Global Adaptation meets Local Generalization: Unsupervised Domain Adaptation for 3D Human Pose Estimation
Wenhao Chai, Zhongyu Jiang, Jenq-Neng Hwang, Gaoang Wang
摘要
When applying a pre-trained 2D-to-3D human pose lifting model to a target unseen dataset, large performance degradation is commonly encountered due to domain shift issues. We observe that the degradation is caused by two factors: 1) the large distribution gap over global positions of poses between the source and target datasets due to variant camera parameters and settings, and 2) the deficient diversity of local structures of poses in training. To this end, we combine global adaptation and local generalization in PoseDA, a simple yet effective framework of unsupervised domain adaptation for 3D human pose estimation.
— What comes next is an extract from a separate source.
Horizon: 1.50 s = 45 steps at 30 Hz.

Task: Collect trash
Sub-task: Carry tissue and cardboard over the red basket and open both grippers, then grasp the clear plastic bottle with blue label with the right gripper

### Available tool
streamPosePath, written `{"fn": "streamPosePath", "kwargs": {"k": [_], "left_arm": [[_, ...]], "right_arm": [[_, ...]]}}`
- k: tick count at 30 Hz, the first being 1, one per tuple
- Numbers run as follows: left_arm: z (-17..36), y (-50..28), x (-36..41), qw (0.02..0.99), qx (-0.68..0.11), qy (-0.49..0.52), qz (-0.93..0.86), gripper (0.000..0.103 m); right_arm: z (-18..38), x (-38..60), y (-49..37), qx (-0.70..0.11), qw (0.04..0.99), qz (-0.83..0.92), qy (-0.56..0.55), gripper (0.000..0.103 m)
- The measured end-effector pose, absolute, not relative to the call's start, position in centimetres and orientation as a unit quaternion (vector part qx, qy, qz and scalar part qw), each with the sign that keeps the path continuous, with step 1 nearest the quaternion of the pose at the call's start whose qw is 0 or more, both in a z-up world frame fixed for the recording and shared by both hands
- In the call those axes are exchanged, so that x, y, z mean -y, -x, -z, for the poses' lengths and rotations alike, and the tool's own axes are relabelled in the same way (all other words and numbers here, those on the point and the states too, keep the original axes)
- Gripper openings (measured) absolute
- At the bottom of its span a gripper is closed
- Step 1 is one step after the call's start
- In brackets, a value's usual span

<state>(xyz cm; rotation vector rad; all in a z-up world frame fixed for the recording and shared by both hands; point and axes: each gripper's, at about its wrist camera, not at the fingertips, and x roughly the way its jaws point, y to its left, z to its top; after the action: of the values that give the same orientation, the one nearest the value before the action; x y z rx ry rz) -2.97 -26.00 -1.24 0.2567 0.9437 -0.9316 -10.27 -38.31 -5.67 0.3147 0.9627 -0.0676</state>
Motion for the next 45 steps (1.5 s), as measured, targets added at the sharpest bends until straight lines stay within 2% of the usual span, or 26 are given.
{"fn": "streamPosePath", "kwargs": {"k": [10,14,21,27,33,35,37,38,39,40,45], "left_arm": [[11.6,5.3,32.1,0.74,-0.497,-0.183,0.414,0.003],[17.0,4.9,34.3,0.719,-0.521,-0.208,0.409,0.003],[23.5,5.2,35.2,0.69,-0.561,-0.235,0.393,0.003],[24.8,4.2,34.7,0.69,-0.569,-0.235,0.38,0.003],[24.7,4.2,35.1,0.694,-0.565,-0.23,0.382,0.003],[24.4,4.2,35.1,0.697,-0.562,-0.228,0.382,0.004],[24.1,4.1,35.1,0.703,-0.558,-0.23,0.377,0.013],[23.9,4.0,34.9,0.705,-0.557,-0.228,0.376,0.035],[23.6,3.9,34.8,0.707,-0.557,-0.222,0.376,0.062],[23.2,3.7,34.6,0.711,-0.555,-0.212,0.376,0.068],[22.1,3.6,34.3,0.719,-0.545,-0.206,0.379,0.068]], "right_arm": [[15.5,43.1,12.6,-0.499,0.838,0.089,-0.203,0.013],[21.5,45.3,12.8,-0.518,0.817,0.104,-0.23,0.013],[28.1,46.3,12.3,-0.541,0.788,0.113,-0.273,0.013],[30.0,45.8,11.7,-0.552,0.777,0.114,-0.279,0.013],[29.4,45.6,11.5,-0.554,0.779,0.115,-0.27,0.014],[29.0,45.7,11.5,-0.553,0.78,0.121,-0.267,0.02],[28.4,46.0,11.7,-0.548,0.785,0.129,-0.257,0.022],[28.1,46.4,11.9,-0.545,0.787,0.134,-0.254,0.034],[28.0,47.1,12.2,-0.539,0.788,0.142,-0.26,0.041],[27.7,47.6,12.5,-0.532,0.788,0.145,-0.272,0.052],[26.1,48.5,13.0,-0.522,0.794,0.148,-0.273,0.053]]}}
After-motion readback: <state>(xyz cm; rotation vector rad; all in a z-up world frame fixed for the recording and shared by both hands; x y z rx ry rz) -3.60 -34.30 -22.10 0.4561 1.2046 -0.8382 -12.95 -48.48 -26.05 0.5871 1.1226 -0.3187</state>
Specifically, global adaptation aims to align global positions of poses from the source domain to the target domain with a proposed global position alignment (GPA) module. And local generalization is designed to enhance the diversity of 2D-3D pose mapping with a local pose augmentation (LPA) module. These modules bring significant performance improvement without introducing additional learnable parameters. In addition, we propose local pose augmentation (LPA) to enhance the diversity of 3D poses following an adversarial training scheme consisting of 1) a augmentation generator that generates the parameters of pre-defined pose transformations and 2) an anchor discriminator to ensure the reality and quality of the augmented data. Our approach can be applicable to almost all 2D-3D lifting models. PoseDA achieves 61.3 mm of MPJPE on MPI-INF-3DHP under a cross-dataset evaluation setup, improving upon the previous state-of-the-art method by 10.2%.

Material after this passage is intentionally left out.